The scale of the district’s support system is notable.
Dougherty County now has the highest number of school-based health centers per capita in Georgia, according to Dyer, a model designed to eliminate barriers such as transportation, lost wages and delayed care. The same philosophy extends to nutrition and other support services, as the district continues to respond to widespread food insecurity and other economic pressures affecting students.
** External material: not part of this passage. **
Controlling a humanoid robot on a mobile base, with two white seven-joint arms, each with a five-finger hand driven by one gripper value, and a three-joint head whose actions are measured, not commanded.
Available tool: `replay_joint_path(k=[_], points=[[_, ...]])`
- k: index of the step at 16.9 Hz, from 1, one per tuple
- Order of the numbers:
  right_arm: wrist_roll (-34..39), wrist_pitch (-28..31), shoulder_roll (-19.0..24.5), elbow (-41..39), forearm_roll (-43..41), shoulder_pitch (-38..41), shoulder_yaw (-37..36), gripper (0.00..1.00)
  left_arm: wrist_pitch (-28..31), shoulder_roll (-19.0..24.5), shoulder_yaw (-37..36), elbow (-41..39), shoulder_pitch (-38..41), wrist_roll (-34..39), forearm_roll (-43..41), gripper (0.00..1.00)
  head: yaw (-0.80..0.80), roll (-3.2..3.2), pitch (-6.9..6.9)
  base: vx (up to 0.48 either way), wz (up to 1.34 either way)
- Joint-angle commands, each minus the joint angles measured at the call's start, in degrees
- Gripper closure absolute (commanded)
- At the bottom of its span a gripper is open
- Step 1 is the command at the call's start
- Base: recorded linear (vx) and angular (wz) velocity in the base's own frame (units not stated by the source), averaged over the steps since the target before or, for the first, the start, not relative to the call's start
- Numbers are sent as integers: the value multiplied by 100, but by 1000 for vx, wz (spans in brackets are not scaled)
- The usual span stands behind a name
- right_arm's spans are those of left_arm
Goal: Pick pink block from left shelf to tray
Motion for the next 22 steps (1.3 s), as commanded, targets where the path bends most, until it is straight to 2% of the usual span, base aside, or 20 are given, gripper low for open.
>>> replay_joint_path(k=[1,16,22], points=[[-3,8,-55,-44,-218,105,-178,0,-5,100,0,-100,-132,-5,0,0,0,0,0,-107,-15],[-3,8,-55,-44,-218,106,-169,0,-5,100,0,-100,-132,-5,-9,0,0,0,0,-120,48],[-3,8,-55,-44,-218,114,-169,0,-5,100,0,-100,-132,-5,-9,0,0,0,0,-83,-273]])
According to data provided by Growing Food Connections, Dougherty County has the highest rate of food insecurity among all Georgia counties. Dyer highlighted the district’s nonprofit partnerships that coordinate surplus food distribution to the at-risk families. Since the program started in 2018, 397 tons of unused, unopened food has been redirected from Dougherty County Schools lunch rooms to student families within the district.
According to Dyer, to date, almost 40,000 families have been served by the program, impacting an estimated 97,000 children in Dougherty County.
Still, Dyer acknowledged that the model comes with limits.
Georgia remains one of only six states that does not provide additional funding weights for students in poverty, leaving districts like Dougherty to rely heavily on grants and local reserves to sustain services. While targeted investments have produced measurable gains in select schools, expanding that level of support across an entire system remains a structural challenge, one that local leaders argue cannot be solved with temporary funding streams.
The data increasingly leave little ambiguity: Where resources are aligned to address poverty, academic outcomes improve.
Yet the state’s current funding model has not kept pace with that evidence, a disconnect that continues to inform and drive Dyer’s advocacy at the Capitol. Without sustained, predictable funding, those gains risk remaining isolated rather than systemic.
For Dyer, the issue is no longer whether addressing non-academic barriers works, it is whether the funding model will catch up to what the evidence already shows.
“We don’t take those challenges as excuses, we take them as motivation,” he said.